While reading through the material below, copy each line that holds the word "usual".

◆ Provided records
■ ■ ■ ■ ■ ■ ■
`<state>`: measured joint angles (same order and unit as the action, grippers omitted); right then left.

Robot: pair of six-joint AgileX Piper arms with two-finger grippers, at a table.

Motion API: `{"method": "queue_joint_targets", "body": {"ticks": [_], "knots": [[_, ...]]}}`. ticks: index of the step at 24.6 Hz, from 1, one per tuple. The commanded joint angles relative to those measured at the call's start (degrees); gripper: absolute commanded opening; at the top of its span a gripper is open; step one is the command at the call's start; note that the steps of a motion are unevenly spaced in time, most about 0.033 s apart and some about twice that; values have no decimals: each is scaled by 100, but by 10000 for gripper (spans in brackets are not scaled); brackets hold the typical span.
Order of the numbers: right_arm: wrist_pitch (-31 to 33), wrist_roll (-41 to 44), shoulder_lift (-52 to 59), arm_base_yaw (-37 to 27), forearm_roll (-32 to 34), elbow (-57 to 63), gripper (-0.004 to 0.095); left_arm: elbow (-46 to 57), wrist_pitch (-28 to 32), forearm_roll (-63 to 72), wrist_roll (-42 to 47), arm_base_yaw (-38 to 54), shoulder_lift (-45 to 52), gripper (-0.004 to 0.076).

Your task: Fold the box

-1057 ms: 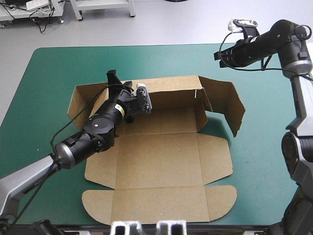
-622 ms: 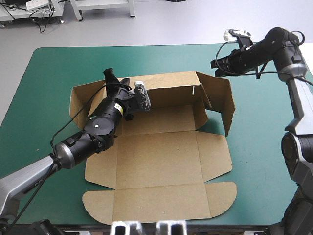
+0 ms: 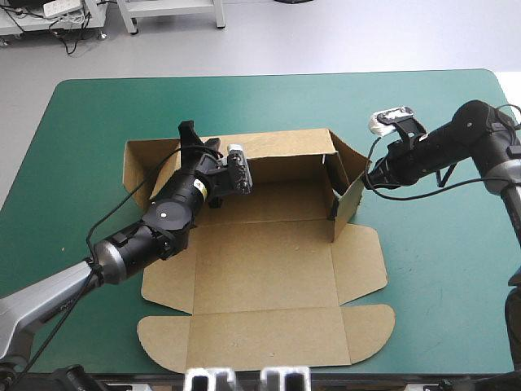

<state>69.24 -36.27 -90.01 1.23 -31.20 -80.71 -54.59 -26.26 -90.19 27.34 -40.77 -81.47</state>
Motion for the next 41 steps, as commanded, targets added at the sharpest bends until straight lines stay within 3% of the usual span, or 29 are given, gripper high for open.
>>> {"method": "queue_joint_targets", "body": {"ticks": [1,5,15,21,25,31,33,35,41], "knots": [[-313,-855,425,-8,-607,215,-24,162,42,-370,288,-9,185,-11],[-819,-1126,686,-8,-761,704,-24,361,-12,-414,777,-9,185,-11],[-230,-1802,1256,-8,-1152,752,-24,361,-26,-834,960,-9,185,-11],[-1083,-656,1633,-8,-1064,-47,-24,361,-26,-834,974,-9,185,-11],[-1361,312,1108,-8,-623,-766,-24,361,-15,-834,974,-9,185,-11],[-802,1059,-207,-8,-386,-1620,-24,361,-15,-834,974,-9,185,-11],[-190,1134,-883,-8,-692,-1870,-24,351,-50,-900,1012,-9,185,-11],[250,934,-1030,-8,-907,-1884,-24,351,-65,-1118,1307,-9,196,-10],[272,907,-761,-8,-757,-1850,-24,130,-53,-1118,1296,-9,196,-10]]}}
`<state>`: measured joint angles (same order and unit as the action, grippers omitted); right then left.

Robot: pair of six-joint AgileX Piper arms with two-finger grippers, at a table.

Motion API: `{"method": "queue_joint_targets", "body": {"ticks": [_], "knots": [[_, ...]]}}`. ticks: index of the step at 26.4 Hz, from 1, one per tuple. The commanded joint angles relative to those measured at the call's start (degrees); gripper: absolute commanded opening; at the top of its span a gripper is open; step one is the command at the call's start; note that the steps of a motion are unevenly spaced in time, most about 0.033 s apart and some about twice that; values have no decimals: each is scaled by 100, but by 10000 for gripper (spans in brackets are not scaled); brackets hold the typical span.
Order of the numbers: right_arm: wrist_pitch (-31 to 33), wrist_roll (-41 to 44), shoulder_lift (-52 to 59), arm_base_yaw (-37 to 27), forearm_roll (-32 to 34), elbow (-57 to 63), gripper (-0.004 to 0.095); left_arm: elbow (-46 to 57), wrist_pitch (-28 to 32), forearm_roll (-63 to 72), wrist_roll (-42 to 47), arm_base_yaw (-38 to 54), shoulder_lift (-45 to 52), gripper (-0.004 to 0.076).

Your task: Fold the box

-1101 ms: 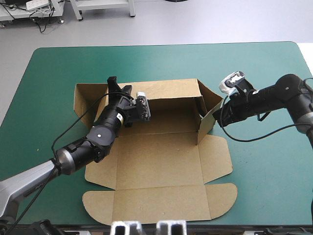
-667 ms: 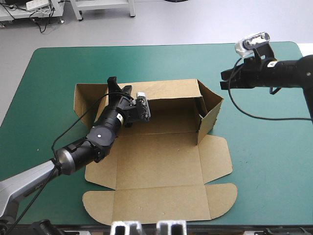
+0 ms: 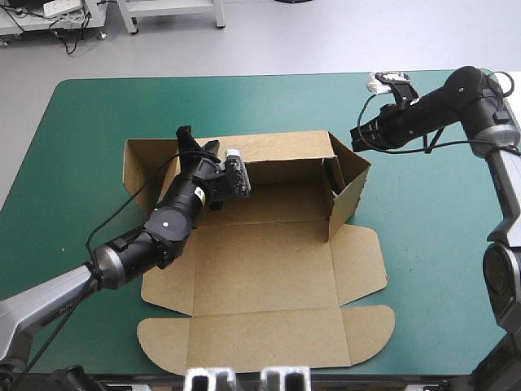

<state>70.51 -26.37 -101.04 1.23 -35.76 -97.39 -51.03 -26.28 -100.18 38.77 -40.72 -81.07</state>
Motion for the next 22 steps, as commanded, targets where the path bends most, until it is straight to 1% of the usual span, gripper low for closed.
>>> {"method": "queue_joint_targets", "body": {"ticks": [1,4,7,8,12,15,17,19,22], "knots": [[145,-83,343,-8,-367,-182,-24,-256,-37,-118,153,-15,157,-10],[145,-83,367,-8,-504,-135,-24,-263,-26,-118,153,-15,157,-9],[156,-42,407,-8,-505,163,-24,-263,-16,-118,94,-15,157,-9],[156,-113,496,-8,-526,506,-24,-263,-16,-118,94,-15,157,-9],[145,-588,917,-8,-607,1063,-24,-263,-16,-118,94,-15,157,-9],[145,-799,1233,-8,-464,1381,-24,-263,127,-118,94,-15,157,-9],[124,-1147,1419,-8,-616,1691,-24,-263,208,-118,94,-15,157,-9],[-109,-1630,1584,-8,-859,2117,-24,-263,224,-118,94,-15,157,-9],[-856,-2390,1854,-8,-1086,2664,-24,-263,157,-118,94,-15,157,-9]]}}
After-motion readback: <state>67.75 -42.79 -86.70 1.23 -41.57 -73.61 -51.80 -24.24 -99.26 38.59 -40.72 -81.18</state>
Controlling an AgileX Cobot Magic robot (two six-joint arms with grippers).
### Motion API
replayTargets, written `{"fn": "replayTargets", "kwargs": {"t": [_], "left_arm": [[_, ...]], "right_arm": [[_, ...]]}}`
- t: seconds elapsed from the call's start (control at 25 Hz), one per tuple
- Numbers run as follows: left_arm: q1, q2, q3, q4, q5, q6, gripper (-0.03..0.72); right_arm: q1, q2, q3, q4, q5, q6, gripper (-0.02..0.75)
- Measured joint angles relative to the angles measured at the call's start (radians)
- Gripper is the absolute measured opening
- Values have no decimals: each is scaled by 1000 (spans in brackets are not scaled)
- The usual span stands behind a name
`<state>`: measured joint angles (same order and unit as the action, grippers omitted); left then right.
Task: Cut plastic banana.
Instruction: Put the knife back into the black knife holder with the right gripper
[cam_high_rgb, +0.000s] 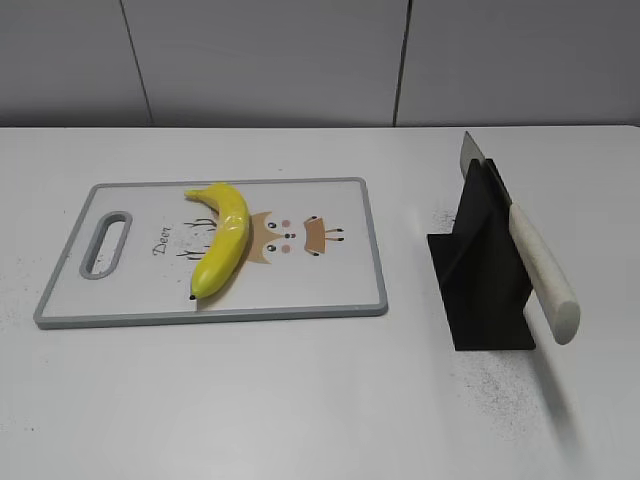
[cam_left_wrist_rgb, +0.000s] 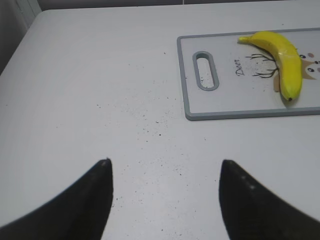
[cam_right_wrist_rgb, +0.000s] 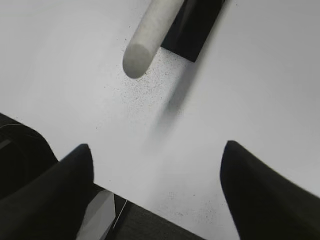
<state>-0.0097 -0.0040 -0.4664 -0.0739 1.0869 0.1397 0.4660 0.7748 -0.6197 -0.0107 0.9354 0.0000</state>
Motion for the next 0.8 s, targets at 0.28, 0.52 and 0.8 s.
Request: {"fn": "replayTargets", "kwargs": {"t": [0.28, 0.52, 0.8], "left_arm": [[0, 0, 0, 0, 0, 0, 617], [0, 0, 0, 1, 1, 0, 606], [0, 0, 0, 1, 1, 0, 597]], "right_arm": [[0, -287, 106, 0, 96, -36, 593], [0, -481, 109, 2, 99, -43, 582], [0, -712, 109, 3, 101, -45, 577]]}}
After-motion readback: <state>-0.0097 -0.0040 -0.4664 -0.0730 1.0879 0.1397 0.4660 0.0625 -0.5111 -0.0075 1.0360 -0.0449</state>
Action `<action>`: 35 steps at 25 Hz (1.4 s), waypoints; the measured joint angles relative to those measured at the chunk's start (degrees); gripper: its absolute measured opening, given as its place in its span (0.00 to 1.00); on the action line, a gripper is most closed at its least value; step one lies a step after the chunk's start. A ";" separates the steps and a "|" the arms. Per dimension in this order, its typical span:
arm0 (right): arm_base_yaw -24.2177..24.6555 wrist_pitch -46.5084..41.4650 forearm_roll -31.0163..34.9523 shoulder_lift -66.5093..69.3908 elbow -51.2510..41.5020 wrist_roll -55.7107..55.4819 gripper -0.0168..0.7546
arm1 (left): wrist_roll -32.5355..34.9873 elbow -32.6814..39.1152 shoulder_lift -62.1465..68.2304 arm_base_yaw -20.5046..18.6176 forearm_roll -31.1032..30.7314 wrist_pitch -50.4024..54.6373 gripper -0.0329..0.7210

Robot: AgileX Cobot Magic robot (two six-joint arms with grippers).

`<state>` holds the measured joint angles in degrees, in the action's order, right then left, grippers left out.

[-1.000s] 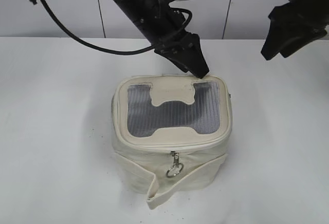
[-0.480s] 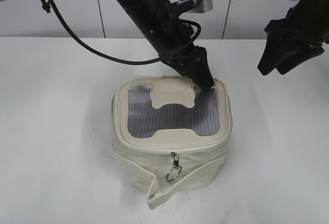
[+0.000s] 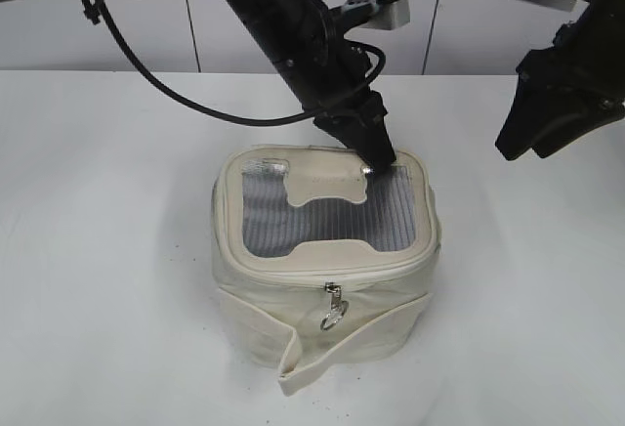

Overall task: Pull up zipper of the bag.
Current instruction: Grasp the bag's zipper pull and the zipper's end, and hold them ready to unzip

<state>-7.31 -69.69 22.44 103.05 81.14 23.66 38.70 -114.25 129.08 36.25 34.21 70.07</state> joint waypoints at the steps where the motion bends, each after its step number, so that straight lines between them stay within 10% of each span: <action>1: 0.00 0.30 0.65 -1.25 -1.36 1.50 0.55 | 0.00 0.00 -0.05 0.00 -0.06 0.00 0.13; 15: 0.00 21.69 19.22 -8.51 -27.10 35.04 0.55 | 0.00 0.28 -1.28 0.00 -1.02 0.41 0.13; 35: -2.14 27.24 37.18 -2.86 -30.52 56.91 0.55 | 0.00 0.28 -2.18 0.00 -2.37 1.00 0.13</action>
<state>-9.45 -42.45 59.62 100.19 50.62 80.57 38.70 -113.96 126.90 36.25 31.84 71.07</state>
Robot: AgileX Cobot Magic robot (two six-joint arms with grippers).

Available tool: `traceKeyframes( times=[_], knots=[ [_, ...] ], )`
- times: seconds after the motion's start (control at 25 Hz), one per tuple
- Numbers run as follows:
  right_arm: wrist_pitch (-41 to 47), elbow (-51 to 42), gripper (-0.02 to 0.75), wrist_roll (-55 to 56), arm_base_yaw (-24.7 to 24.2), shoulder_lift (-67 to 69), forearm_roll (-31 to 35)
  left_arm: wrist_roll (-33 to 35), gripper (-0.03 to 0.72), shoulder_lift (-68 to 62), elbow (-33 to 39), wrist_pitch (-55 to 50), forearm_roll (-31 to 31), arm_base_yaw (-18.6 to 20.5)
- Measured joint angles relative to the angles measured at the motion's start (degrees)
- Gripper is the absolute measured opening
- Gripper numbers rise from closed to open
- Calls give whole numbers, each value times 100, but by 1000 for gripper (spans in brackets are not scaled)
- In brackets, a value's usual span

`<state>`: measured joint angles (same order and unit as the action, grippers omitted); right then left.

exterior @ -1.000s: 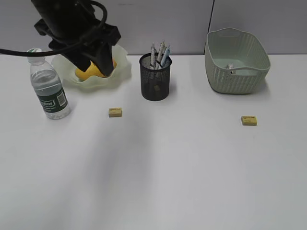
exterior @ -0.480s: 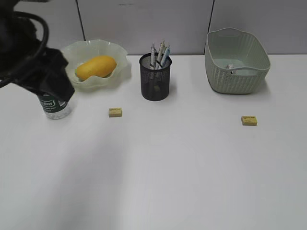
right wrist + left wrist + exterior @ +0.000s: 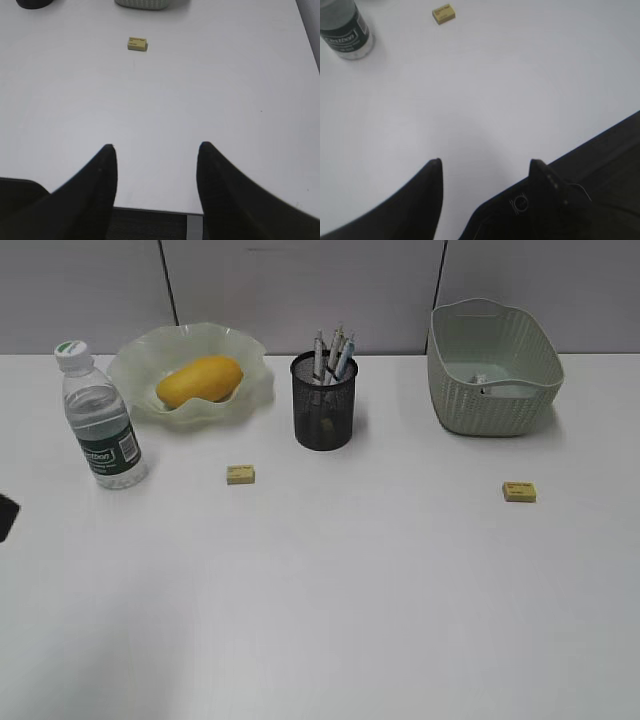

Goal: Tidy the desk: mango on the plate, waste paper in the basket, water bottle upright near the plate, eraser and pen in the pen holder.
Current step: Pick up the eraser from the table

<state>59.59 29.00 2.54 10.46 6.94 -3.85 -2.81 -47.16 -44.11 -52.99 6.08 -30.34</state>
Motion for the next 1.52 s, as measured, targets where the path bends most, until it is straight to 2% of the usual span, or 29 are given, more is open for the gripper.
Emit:
traceKeyframes(
  times=[0.36,0.64,1.12,1.52],
  knots=[
    [0,0,415,0,0,0,0,-10,414,2168,655,-20,-191,0],
    [0,0,415,0,0,0,0,-39,414,3156,1066,-242,-320,0],
    [0,0,415,0,-4,0,0,-46,414,3274,1384,-745,-392,0],
    [0,0,415,0,-17,0,0,130,417,3274,1390,-751,-348,0]
  ],
)
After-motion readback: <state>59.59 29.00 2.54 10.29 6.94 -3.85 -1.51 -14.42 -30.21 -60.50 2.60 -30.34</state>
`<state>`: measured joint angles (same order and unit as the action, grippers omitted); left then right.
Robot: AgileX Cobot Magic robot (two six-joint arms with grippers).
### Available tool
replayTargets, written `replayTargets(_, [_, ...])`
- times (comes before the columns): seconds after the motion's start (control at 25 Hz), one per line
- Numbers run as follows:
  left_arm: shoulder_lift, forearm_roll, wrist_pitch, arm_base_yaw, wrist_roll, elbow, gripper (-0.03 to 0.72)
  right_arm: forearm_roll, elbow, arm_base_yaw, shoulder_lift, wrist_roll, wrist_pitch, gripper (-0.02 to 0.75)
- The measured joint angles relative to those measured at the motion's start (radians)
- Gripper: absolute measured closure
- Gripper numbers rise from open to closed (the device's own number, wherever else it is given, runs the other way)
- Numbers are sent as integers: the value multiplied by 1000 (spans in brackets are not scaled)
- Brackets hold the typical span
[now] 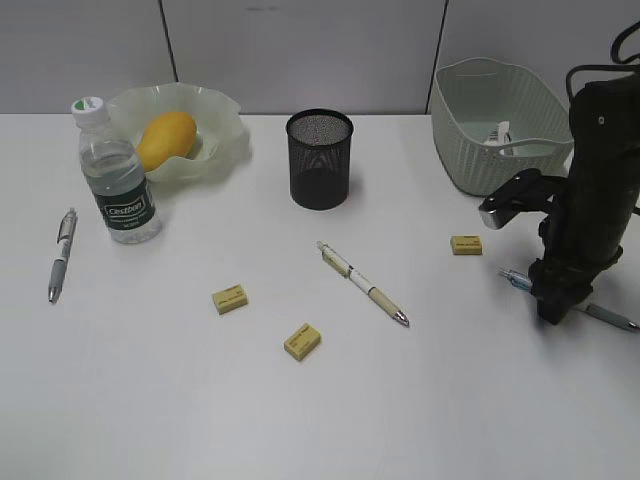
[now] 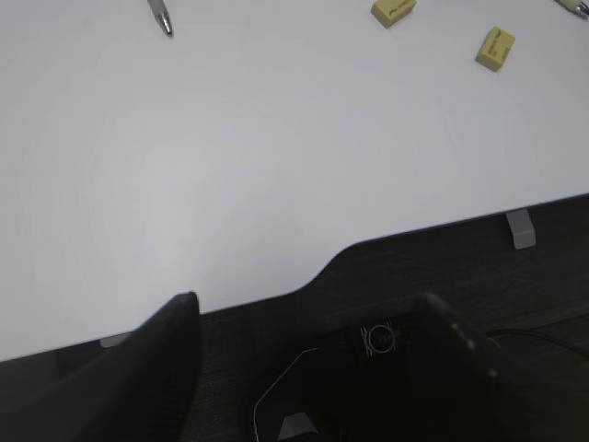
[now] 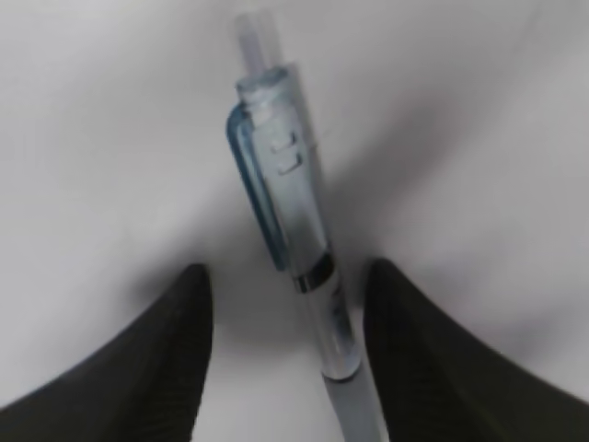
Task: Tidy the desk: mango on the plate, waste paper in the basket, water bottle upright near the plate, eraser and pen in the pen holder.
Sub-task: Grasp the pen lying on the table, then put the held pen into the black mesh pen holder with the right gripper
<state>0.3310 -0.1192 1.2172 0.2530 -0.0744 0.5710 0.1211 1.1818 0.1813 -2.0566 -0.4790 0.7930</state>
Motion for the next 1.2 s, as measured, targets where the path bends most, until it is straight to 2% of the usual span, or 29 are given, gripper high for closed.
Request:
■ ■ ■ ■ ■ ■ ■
◆ Answer to the exercise
Motion for the next 41 steps, as commanded, targets added at the sharpest bends until straight lines stay within 3% of the usual span, or 29 are given, gripper high for open.
Motion for the next 22 steps, as commanded, targets where the path bends most, until it is straight to 1% of the usual span, gripper low for closed.
- The usual span stands behind a name
- In brackets, a value's usual span
Motion for the next 1.52 s, as measured, targets where the path bends most, until it is straight to 2% of the usual span, or 29 are given, more is open for the gripper.
Motion for the next 1.2 s, as measured, targets where the path bends most, until it is straight to 2% of the usual span, or 29 are given, gripper high for closed.

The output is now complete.